A team of researchers from the University of Buffalo has created a revolutionary method that uses artificial intelligence to model the progression of chronic diseases as individuals age.
The study has been published in the ‘Journal of Pharmacokinetics and Pharmacodynamics’.
The model assessed metabolic and cardiovascular biomarkers – measurable biological processes such as cholesterol levels, body mass index, glucose and blood pressure – to calculate health status and disease risks across a patient’s lifespan.
The findings are critical due to the increased risk of developing metabolic and cardiovascular diseases with ageing, a process that has adverse effects on cellular, psychological and behavioural processes.

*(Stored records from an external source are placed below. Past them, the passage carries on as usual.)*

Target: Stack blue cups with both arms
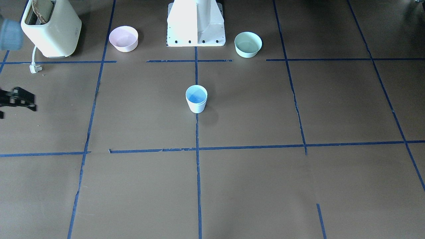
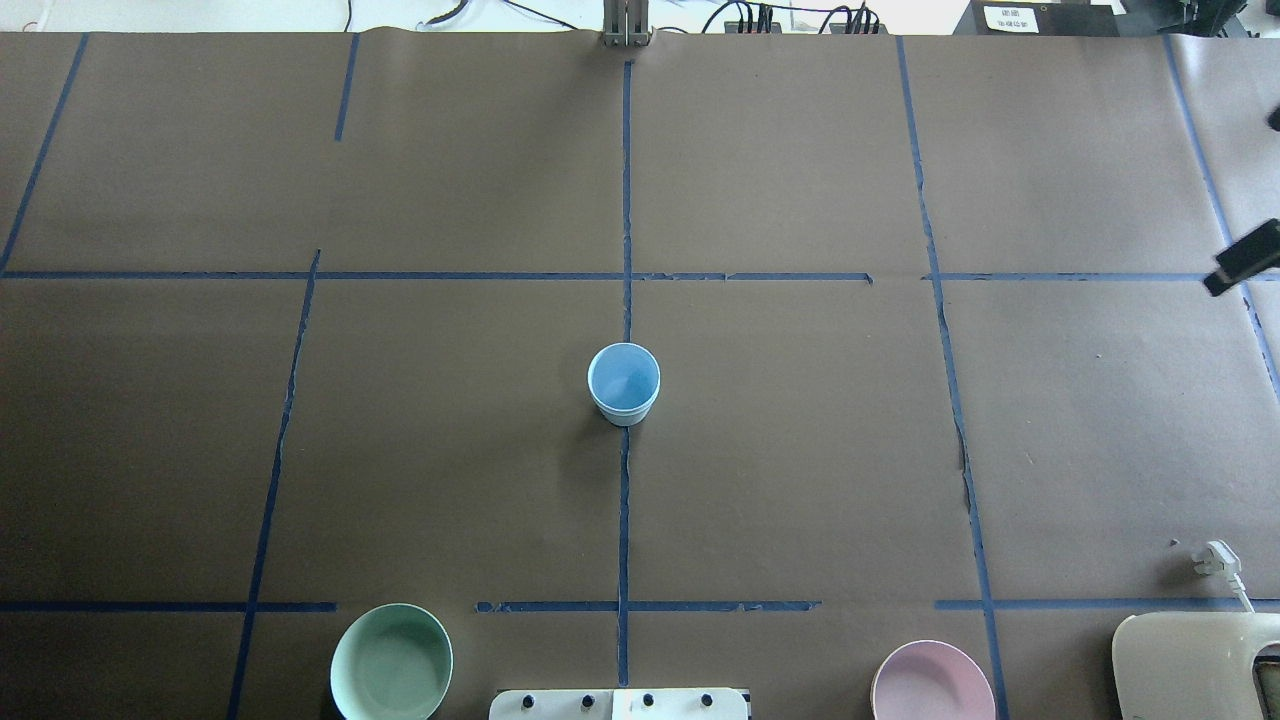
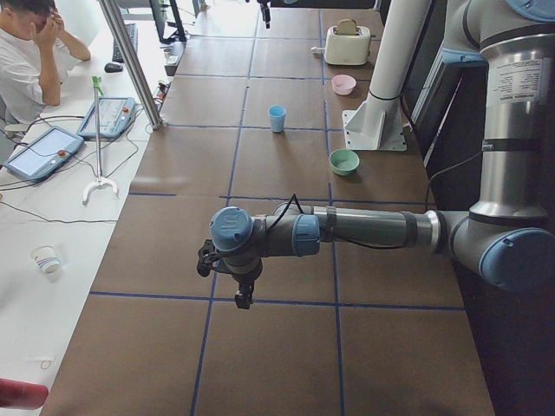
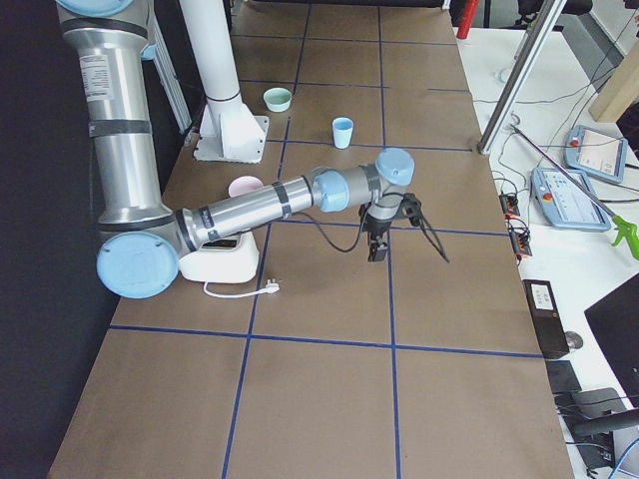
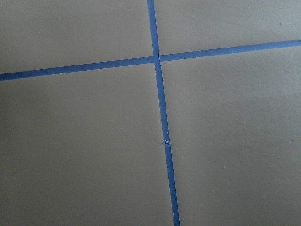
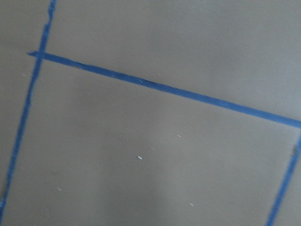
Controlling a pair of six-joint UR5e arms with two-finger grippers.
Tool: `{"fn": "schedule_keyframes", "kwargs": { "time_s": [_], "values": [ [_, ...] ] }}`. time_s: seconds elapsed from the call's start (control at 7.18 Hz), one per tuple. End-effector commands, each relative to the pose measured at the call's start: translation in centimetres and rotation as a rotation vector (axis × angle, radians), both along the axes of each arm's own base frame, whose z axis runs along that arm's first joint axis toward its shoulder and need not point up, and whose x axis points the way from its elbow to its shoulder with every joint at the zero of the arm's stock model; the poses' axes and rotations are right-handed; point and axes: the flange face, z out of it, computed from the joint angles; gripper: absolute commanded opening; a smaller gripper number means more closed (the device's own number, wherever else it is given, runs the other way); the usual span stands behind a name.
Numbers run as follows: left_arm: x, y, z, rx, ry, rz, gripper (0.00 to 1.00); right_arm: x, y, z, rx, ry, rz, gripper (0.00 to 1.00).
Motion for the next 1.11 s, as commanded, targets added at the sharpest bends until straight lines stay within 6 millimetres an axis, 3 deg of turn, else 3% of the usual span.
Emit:
{"fn": "schedule_keyframes", "kwargs": {
  "time_s": [0.0, 0.14, 0.28, 0.98],
  "values": [
    [0.0, -0.1, -0.4, 0.010, 0.000, 0.001, 1.00, 9.7, 7.4, 8.2, -0.041, 0.006, 0.055, 1.00],
    [0.0, -0.2, -0.7, 0.015, 0.000, 0.001, 1.00, 10.4, 10.3, 10.6, -0.102, 0.011, 0.075, 1.00],
    [0.0, -0.4, -0.9, 0.018, -0.003, 0.000, 1.00, 10.4, 11.1, 11.4, -0.126, 0.013, 0.079, 1.00],
    [-0.2, -0.2, -0.3, -0.053, -0.016, -0.051, 1.00, 10.3, 10.9, 11.2, -0.122, 0.010, 0.079, 1.00]
  ]
}}
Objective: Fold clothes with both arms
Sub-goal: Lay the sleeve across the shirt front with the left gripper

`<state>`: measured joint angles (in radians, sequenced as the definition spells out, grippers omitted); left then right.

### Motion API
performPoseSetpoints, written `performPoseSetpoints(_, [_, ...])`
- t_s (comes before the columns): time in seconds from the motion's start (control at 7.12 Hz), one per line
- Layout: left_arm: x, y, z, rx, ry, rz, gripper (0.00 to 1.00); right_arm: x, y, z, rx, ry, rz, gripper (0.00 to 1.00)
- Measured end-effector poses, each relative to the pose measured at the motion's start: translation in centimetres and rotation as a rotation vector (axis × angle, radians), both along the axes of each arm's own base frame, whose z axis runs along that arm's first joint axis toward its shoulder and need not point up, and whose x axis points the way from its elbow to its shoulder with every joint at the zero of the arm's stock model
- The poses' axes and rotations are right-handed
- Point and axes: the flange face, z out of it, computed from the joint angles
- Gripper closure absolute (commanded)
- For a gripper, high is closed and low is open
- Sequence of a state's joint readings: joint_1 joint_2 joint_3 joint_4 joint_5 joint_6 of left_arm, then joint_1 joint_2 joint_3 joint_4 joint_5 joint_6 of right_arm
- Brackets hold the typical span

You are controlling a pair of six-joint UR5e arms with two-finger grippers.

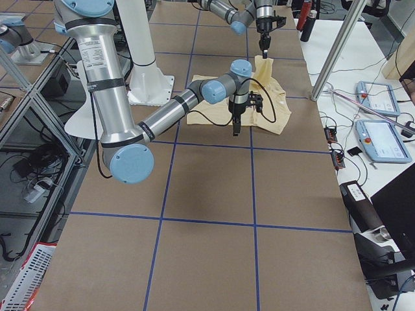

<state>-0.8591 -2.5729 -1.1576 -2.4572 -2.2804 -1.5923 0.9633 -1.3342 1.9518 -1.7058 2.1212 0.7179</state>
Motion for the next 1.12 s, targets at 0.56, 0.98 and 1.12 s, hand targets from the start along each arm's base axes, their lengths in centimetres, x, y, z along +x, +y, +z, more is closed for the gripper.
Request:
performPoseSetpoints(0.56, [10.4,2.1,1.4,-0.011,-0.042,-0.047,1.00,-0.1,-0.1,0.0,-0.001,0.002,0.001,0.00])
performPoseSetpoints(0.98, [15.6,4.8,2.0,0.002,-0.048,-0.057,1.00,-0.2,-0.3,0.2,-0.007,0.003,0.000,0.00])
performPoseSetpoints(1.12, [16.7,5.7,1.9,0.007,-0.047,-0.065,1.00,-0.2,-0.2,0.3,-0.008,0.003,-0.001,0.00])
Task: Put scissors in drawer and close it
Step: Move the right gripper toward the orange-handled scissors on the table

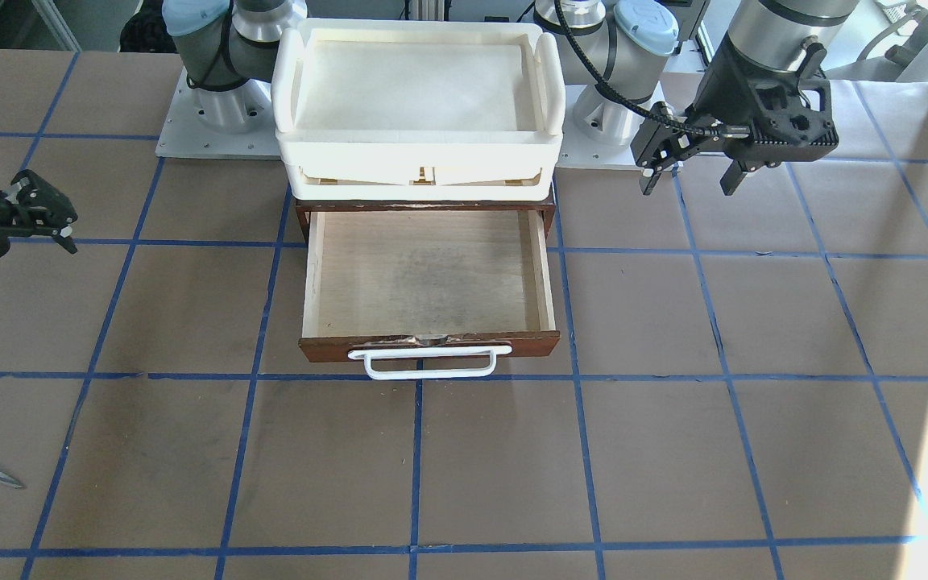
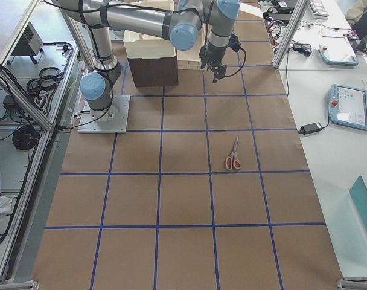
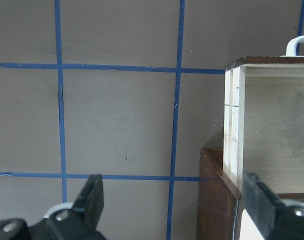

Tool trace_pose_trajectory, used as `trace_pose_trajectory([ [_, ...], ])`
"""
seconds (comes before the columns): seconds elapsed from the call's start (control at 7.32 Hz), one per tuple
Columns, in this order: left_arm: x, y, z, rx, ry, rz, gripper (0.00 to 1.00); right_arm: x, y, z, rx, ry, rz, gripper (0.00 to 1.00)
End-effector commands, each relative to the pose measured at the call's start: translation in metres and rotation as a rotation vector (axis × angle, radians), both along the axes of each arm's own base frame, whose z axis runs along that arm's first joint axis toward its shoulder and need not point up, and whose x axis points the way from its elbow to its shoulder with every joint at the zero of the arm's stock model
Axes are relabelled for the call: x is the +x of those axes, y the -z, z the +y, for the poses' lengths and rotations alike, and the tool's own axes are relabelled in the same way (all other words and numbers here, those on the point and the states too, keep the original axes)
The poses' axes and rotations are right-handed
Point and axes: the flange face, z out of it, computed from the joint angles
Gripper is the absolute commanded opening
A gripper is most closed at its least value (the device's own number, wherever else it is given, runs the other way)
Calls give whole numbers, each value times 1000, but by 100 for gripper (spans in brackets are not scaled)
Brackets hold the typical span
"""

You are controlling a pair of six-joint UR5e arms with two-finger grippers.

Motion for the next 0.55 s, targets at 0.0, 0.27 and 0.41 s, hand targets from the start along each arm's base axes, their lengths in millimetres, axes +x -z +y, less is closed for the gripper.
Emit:
trace_pose_trajectory([
  [0.0, 1, 6, -4, 14, -9, 3, 100, -88, 65, -27, -29, -279, -2, 99],
  [0.27, -1, -5, 6, -10, 5, 7, 100, -149, 128, -44, -84, -517, 20, 99],
  [0.41, -1, -6, 5, -15, -2, 12, 100, -155, 149, -53, -99, -608, 29, 96],
])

“There is an unmet need for scalable approaches that can provide guidance for pharmaceutical care across the lifespan in the presence of ageing and chronic co-morbidities,” said lead author Murali Ramanathan, PhD, professor of pharmaceutical sciences in the UB School of Pharmacy and Pharmaceutical Sciences.
“This knowledge gap may be potentially bridged by innovative disease progression modelling,” he added.
“The model could facilitate the assessment of long-term chronic drug therapies, and help clinicians monitor treatment responses for conditions such as diabetes, high cholesterol and high blood pressure, which become more frequent with age,” said Ramanathan.
Additional investigators included first author and UB School of Pharmacy and Pharmaceutical Sciences alumnus Mason McComb, PhD; Rachael Hageman Blair, PhD, associate professor of biostatistics in the UB School of Public Health and Health Professions; and Martin Lysy, PhD, associate professor of statistics and actuarial science at the University of Waterloo.
The research examined data from three case studies within the third National Health and Nutrition Examination Survey (NHANES) that assessed the metabolic and cardiovascular biomarkers of nearly 40,000 people in the United States.
Biomarkers also included measurements such as temperature, body weight and height, which are used to diagnose, treat and monitor the overall health and numerous diseases.
The researchers examined seven metabolic biomarkers: body mass index, waist-to-hip ratio, total cholesterol, high-density lipoprotein cholesterol, triglycerides, glucose and glycohemoglobin. The cardiovascular biomarkers examined include systolic and diastolic blood pressure, pulse rate and homocysteine.
By analyzing changes in metabolic and cardiovascular biomarkers, the model “learned” how ageing affected these measurements. With machine learning, the system used memory of previous biomarker levels to predict future measurements, which ultimately revealed how metabolic and cardiovascular diseases progressed over time.